Но озадаченный такой резкой переменой настроения хозяина Зараза, на всякий пожарный, предпочел попятиться назад.
— Ну и хрен с тобой, образина бестолковая, — фыркнул я и, отвернувшись от пита, направился к останкам растоптанного за ночь грома-быком панциря шлусера, на ходу призывая из пространственного кармана контейнер…
Увы, чуда не произошло. И выплеснутый на останки стража «кисель», не изменив начального мышиного цвета, без ценного мутагена втянулся обратно в «дуло» контейнера. Приключившемуся фиаско имелось сразу два логичных объяснения. Во-первых, с момента гибели стража прошла целая ночь, и за это достаточно продолжительное время из старого трупа мутаген мог попросту без остатка выветриться. Во-вторых, страстное желание Заразы лакомиться свежими трупами тварей, наверняка, напрямую было связано с поглощением, при этом, питом чужого мутагена. И именно высококачественный мутаген стражей позволял Заразе впоследствии вырабатывать из поглощенной биомассы ценную вытяжку для меня. Вывод: львиную долю мутагена из шлусера за ночь стопудово выжрал мой прожорливый грома-бык.
— Муууу?.. — заинтригованный моими манипуляциями над останками стража, Зараза переборол-таки свои опасения и приблизился ко мне.

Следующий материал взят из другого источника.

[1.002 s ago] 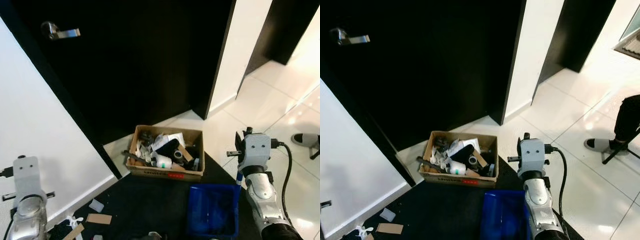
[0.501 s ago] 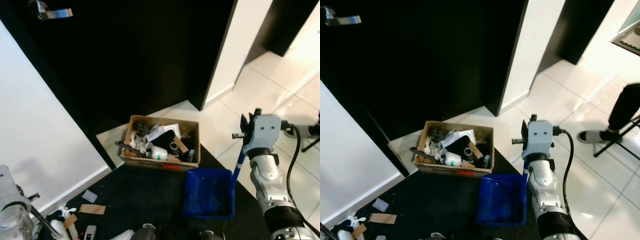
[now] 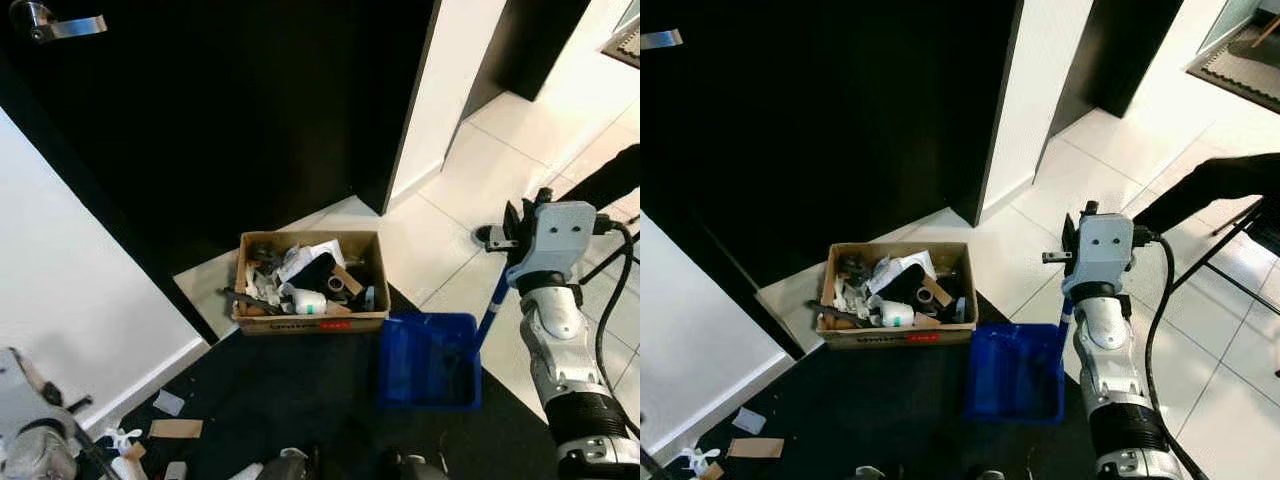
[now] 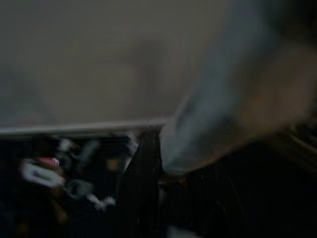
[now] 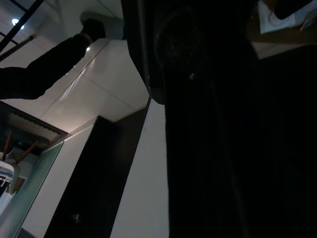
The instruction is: Sweep floor
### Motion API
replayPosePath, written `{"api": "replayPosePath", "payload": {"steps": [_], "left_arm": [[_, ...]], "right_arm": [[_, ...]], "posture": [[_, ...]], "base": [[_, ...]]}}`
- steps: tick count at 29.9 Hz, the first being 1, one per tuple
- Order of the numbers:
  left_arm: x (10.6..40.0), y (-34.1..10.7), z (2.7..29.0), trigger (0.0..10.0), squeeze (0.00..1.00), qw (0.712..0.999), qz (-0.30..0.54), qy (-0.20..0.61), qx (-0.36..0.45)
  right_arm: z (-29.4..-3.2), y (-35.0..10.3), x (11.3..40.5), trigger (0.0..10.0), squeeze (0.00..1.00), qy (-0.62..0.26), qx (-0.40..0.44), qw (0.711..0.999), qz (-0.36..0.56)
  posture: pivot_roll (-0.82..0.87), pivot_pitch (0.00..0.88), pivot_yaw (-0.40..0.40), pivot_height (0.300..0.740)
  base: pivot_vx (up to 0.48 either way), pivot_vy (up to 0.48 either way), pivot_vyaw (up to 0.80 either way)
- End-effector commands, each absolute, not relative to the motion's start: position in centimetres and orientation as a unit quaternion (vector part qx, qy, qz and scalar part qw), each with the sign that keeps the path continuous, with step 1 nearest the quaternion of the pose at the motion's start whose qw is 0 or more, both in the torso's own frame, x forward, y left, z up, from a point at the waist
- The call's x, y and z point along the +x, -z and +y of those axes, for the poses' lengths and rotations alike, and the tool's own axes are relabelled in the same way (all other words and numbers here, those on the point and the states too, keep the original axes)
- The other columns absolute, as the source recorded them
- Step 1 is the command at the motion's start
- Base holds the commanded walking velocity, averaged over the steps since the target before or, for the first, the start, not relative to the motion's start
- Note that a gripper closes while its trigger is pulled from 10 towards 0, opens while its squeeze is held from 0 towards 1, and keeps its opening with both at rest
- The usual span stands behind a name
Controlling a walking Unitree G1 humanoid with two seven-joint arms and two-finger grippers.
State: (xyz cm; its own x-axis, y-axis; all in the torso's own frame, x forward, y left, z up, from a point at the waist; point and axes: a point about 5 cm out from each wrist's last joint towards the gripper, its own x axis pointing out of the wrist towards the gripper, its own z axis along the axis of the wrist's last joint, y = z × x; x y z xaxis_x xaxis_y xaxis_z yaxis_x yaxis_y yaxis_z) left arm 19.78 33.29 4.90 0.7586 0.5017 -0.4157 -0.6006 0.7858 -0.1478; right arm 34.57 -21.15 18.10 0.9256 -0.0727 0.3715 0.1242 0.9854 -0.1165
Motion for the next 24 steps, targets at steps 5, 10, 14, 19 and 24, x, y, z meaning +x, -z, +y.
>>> {"api": "replayPosePath", "payload": {"steps": [5, 10, 14, 19, 24], "left_arm": [[20.8, -4.2, 26.0, 10.0, 0.0, 0.923, 0.228, -0.179, -0.253], [21.7, -5.4, 23.1, 10.0, 0.0, 0.923, 0.234, -0.132, -0.277], [22.7, -6.8, 21.4, 10.0, 0.0, 0.922, 0.23, -0.112, -0.29], [24.2, -7.9, 21.1, 10.0, 0.0, 0.922, 0.206, -0.134, -0.299], [25.4, -8.9, 21.0, 10.0, 0.0, 0.918, 0.19, -0.146, -0.315]], "right_arm": [[-20.3, -17.5, 34.2, 10.0, 0.0, 0.045, -0.055, 0.979, -0.19], [-19.9, -16.9, 34.1, 10.0, 0.0, 0.041, -0.053, 0.981, -0.184], [-19.6, -16.6, 33.9, 10.0, 0.0, 0.042, -0.049, 0.981, -0.18], [-19.4, -16.5, 33.9, 10.0, 0.0, 0.041, -0.046, 0.982, -0.18], [-18.5, -16.0, 33.8, 10.0, 0.0, 0.011, -0.049, 0.984, -0.173]], "posture": [[0.03, 0.277, 0.007, 0.74], [0.04, 0.274, 0.019, 0.74], [0.04, 0.272, 0.027, 0.74], [0.04, 0.27, 0.03, 0.74], [0.04, 0.269, 0.032, 0.74]], "base": [[0.0, 0.0, 0.0], [0.0, 0.0, 0.0], [0.0, 0.0, 0.0], [0.0, 0.0, 0.0], [0.0, 0.0, 0.0]]}}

— Да вот, понимаешь, пытался штуку одну полезную из трупа стража вытянуть. Да не вышло у меня ничего. Слишком долго он уже здесь лежит, — пожаловался я рогатому товарищу и, осененный внезапной идеей, тут же продолжил: — Судя по изрядному сокращению паутины на улице, сдается мне, Зараза, ты за ночь неоднократно отходил от трупа стража. А связано это было, наверняка, с охотой на докучливых детенышей шлусера, которых в домах деревенских расплодилось тьма-тьмущая. Только вот че-то не вижу я тушек перебитых тобой пауков. Колись, обжора: неужто и их всех схомячил?
— Муууу!..
— Тогда веди, хомяк, показывай, где заначку из перебитых мелких тварей оставил.
— Муууу?..
— Не жмоть, бро. Все одно сожрать их уже не успеешь. Мы ща отсюда в рейд к следующему алтарю ломанемся. А по дороге, как обычно, ты до отвала свежатиной обжираться будешь.
— Муууу, — по-деловому мотнул головой грома-бык, указывая направление движения, и первым, торя дорогу через паутину, клоками свисающую еще кое-где вдоль улицы, быстро повел меня к своему схрону.
Глава 11
Глава 11
После своей ночной охоты Зараза не стал заморачиваться с рытьем ямы и складированием туда перебитых паукообразных. Во-первых, потому что его копыта были не очень-то приспособлены под рытье глубоких схронов, а, во-вторых, потому как в обезлюдевшей деревне особливо-то и некому было покуситься на НЗ пита, и утруждать себя рытьем надежного схрона здесь просто не было нужды. Потому питомец поступил предельно просто: тупо выломал рогами дверь вместе с косяком в одном из деревенских домов (полостью зачищенных в процессе ночной охоты от обретающихся внутри паукообразных тварей) и устроил внутри свой склад.